> Assignment: Without the pictures, output the lines of the material from the very first through the one that holds "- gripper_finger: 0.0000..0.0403".

> Provided material:
□ □ □

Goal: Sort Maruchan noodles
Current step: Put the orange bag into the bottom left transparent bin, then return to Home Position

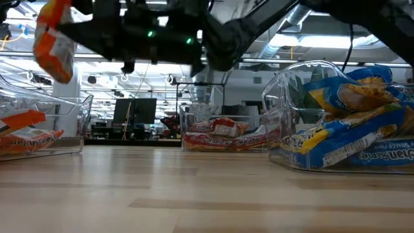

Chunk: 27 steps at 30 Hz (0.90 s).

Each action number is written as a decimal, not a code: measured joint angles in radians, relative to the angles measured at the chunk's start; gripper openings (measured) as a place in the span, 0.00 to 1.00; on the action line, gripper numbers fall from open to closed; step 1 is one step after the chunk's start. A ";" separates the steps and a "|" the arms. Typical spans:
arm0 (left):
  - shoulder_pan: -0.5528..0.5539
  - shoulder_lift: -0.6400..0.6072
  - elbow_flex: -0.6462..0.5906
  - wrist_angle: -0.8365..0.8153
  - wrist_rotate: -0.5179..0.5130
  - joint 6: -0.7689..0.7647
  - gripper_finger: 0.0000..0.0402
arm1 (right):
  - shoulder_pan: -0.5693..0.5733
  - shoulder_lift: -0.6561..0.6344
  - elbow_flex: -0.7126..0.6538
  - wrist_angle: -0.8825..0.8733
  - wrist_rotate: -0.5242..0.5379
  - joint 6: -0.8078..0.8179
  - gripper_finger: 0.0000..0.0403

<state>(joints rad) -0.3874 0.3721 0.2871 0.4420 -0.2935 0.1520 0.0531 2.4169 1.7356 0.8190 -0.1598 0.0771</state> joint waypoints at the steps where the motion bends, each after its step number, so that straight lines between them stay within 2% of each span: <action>1: 0.000 0.000 0.000 -0.003 0.000 -0.006 0.57 | -0.004 0.023 0.023 0.002 -0.006 0.002 0.04; 9: 0.000 0.001 0.000 -0.035 -0.006 -0.027 0.57 | -0.005 0.126 0.121 -0.009 -0.037 0.037 0.04; 11: 0.000 0.001 0.000 -0.035 -0.006 -0.031 0.57 | -0.008 0.125 0.124 -0.033 -0.022 0.044 0.08; 22: 0.000 0.001 0.000 -0.001 -0.085 -0.037 0.57 | -0.014 0.106 0.123 -0.110 0.045 -0.006 0.66; 24: 0.000 0.001 0.000 -0.001 -0.085 -0.042 0.57 | -0.022 0.066 0.122 -0.228 0.031 -0.028 0.72; 27: 0.000 0.001 0.000 -0.003 -0.087 -0.043 0.57 | -0.024 -0.034 0.123 -0.485 0.030 -0.130 0.77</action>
<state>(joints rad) -0.3870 0.3729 0.2871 0.4393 -0.3802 0.1093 0.0292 2.3825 1.8588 0.3343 -0.1296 -0.0531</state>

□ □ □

> Result of this exercise:
Goal: Sort Maruchan noodles
Current step: Put the orange bag into the bottom left transparent bin, then return to Home Position


Chunk: 27 steps at 30 Hz (0.90 s).

Each action number is written as a decimal, not a code: measured joint angles in radians, relative to the angles measured at the chunk's start; gripper openings (measured) as a place in the span, 0.00 to 1.00; on the action line, gripper numbers fall from open to closed; step 1 is one step after the chunk's start. A ";" separates the steps and a "|" the arms. Typical spans:
arm0 (left):
  - shoulder_pan: -0.5528..0.5539
  - shoulder_lift: -0.6400..0.6072
  - elbow_flex: -0.6462..0.5906
  - wrist_angle: -0.8365..0.8153
  - wrist_rotate: -0.5179..0.5130
  - joint 6: -0.7689..0.7647
  - gripper_finger: 0.0000..0.0402
arm1 (right):
  - shoulder_pan: -0.5693..0.5733
  - shoulder_lift: -0.6561..0.6344
  - elbow_flex: -0.7126..0.6538
  - wrist_angle: -0.8825..0.8733
  - wrist_rotate: -0.5242..0.5379
  - joint 6: -0.8078..0.8179
  - gripper_finger: 0.0000..0.0403

The requested output is now complete.